# Rändelschraube / Nuss fehlt, sehr ärgerlich



## LittleV (11. Februar 2022)

Hallo

ich habe mir noch eine AiO Wasserkühlung gekauft (Alpenföhn Gletscherwasser 360mm in weiß) und im Karton fehlt eine Schraube. Laut Anleitung heißt diese einfach "Nut" und auf deren Homepage "Rändelschraube"

Hier ein Bild was ich meine:








						nuss
					

Image nuss hosted in ImgBB




					ibb.co
				




Meine Frage: Da ich gerne weiterbauen möchte, die Frage ob ich nur 3 Schrauben von 4 für den CPU Wasserblock nehmen kann und ob ich Chancen habe in einem Baumarkt diese noch zu bekommen. Oder sind das ganz spezielle Schrauben für Computerteile, die ich nur bei Alpenföhn bestellen kann? Will ungern pausieren, da jetzt endlich mal Zeit ist.

Danke.


----------



## Richu006 (11. Februar 2022)

Wenn es metrische Gewinde sind, kannst du theoretisch irgend eine passende Mutter nehmen.

Nimm doch die nuss und fahr ins Bau und hobby. 

Könnte auch etwas zoll artiges sein. Dann wirds schon schwieriger


----------



## LittleV (11. Februar 2022)

Najut, wenn da also die Chance besteht, werde ich mal losfahren.
Ich kann ja trotzdem schon 3 Nüsse festmachen. Brauche eh noch bis alles fertig ist.
alpenföhn schickt wohl auch Ersatzteile, aber hmm Freitagnachmittag......


----------



## sinchilla (11. Februar 2022)

Bei der besagten Nut handelt es sich um eine Mutter KEINE Schraube. Frag doch mal bei Alpenföhn an, ob es sich um metrische Norm handelt, wenn ja, kannst du ne passende aus dem Baumarkt nehmen.


----------



## chill_eule (11. Februar 2022)

LittleV schrieb:


> Hier ein Bild was ich meine:


Nur ein kurzer (offtopic) Hinweis:

Unser Forum hat eine eigene Bild-Upload-Funktion:



			Dieser Inhalt steht nur eingeloggten Mitgliedern zur Verfügung.
        



Diese gern bevorzugt benutzen


----------



## LittleV (12. Februar 2022)

Ist es ok wenn erstmal nur 3 von 4 Nüsse dran sind?


----------



## PCGH_Torsten (18. Februar 2022)

Man kann das System so in Betrieb nehmen, Wärmeübergang ist dann halt gegebenenfalls etwas schlechter. Ich würde aber die der freien Stelle gegenüberliegende Mutter nur locker anziehen, damit die Krafteinwirkung symmetrisch bleibt.

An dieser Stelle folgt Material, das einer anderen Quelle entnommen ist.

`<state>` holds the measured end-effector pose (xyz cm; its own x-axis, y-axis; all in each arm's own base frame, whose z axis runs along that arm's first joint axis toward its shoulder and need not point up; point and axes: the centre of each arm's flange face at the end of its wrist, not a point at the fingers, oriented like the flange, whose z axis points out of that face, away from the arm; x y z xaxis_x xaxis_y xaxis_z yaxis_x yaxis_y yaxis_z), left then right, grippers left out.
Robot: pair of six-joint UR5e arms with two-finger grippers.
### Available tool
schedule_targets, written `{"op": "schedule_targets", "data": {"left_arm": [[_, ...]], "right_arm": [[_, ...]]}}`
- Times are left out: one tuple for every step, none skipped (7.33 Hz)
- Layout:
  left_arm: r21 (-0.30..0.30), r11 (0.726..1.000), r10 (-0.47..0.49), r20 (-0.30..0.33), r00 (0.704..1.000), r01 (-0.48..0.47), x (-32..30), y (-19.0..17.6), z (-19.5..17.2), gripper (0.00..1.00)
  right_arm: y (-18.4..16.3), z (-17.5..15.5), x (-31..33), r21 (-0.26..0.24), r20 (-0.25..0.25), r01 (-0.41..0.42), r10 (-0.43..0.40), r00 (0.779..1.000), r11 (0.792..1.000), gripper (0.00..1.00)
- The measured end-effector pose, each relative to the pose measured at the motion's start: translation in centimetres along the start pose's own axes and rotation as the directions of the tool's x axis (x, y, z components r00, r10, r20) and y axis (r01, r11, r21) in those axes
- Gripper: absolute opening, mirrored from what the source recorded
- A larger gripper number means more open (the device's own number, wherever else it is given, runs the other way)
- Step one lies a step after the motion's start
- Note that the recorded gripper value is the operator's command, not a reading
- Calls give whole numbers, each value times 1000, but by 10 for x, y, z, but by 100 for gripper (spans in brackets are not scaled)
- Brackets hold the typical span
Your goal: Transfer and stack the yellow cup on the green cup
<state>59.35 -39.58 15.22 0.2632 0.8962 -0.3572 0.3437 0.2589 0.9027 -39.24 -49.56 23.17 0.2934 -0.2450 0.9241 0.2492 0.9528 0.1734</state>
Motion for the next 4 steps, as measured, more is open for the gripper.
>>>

Gewinde sind zumindest bei den Alpenföhn Luftkühlern M3, dafür bekommt man Muttern in jedem Baumarkt. Da diese einen vergleichsweise kleinen Durchmesser haben, würde ich aber noch eine Unterlegscheibe verwenden – und den Support anschreiben, um das Problem längerfristig auf elegante Art zu lösen.


----------



## LittleV (19. Februar 2022)

EKL Alpenföhn hat mir 4 neue Nuts geschickt. Kostenlos. Danke.


----------